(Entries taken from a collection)
========

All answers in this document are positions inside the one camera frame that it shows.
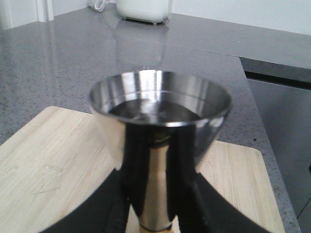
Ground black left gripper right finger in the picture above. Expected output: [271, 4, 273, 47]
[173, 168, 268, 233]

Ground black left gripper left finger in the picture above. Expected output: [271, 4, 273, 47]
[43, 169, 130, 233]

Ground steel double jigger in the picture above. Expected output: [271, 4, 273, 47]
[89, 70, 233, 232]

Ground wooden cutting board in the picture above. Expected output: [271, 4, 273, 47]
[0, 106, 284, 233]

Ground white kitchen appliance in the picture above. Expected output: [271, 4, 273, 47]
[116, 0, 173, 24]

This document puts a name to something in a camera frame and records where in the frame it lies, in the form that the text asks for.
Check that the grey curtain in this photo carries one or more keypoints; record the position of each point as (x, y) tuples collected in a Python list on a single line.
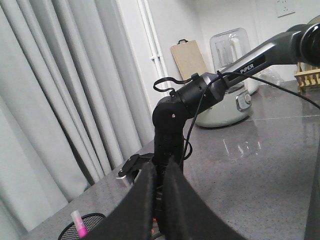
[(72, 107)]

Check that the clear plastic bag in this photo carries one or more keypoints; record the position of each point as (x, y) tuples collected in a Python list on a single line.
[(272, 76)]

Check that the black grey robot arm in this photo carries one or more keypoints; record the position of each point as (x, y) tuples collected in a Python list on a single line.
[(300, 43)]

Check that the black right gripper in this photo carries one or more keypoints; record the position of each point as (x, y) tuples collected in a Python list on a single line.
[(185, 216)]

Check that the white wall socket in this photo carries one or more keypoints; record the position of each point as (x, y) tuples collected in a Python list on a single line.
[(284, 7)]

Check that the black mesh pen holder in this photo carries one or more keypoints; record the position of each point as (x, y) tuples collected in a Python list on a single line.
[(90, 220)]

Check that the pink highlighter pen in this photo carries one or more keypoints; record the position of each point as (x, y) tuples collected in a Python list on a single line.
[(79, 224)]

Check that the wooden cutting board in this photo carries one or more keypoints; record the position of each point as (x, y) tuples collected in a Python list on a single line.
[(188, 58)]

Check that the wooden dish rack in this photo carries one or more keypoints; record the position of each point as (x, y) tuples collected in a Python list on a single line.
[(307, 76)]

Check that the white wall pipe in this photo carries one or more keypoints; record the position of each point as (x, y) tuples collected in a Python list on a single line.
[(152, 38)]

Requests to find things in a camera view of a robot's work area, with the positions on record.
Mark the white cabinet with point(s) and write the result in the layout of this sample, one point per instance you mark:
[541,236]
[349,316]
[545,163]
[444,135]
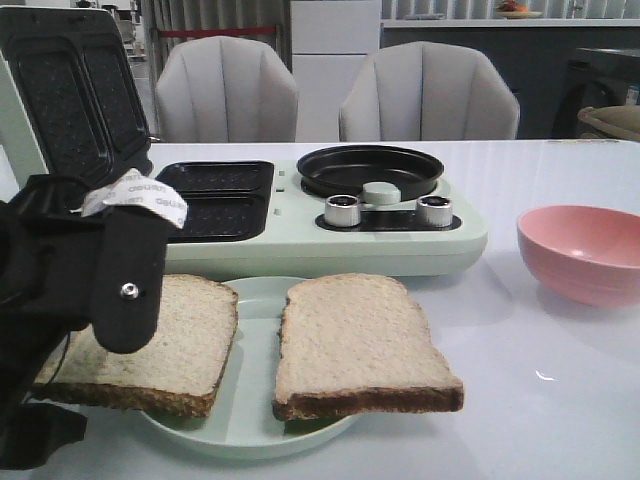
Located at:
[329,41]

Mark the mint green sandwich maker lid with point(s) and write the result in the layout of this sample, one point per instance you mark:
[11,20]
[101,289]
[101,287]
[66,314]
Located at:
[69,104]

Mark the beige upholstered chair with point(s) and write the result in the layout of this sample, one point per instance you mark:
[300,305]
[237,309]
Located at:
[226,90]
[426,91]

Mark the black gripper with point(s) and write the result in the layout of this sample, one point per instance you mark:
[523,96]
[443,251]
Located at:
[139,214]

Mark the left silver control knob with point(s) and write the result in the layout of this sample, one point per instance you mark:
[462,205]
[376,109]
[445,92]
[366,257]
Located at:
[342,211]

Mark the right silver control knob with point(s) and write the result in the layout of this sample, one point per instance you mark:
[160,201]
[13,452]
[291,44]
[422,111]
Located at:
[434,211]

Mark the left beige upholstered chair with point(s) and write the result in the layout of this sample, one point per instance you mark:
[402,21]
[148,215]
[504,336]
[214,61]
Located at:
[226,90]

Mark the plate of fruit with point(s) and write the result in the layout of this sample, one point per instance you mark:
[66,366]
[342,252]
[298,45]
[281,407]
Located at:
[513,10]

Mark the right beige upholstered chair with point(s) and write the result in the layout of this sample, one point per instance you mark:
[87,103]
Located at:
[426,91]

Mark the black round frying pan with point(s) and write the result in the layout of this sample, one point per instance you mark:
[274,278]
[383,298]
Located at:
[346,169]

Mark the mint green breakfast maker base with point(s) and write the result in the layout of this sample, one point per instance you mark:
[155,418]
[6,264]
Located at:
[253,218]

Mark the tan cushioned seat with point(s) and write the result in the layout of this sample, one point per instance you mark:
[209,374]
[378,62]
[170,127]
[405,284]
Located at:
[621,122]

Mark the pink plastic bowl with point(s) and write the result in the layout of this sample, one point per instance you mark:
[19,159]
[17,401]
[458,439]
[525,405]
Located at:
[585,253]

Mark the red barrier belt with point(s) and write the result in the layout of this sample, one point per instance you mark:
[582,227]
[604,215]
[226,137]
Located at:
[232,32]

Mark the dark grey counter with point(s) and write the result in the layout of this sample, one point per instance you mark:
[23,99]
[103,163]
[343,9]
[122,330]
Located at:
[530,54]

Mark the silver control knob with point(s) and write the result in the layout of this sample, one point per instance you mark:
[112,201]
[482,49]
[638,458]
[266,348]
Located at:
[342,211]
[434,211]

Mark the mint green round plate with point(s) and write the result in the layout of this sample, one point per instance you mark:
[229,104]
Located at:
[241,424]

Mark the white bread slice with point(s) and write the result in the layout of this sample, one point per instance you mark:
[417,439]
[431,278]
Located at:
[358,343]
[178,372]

========

▶ **Your objective**: In the entries above, count each line with "upholstered"; reply with the total only.

▶ **Finished exercise**: 3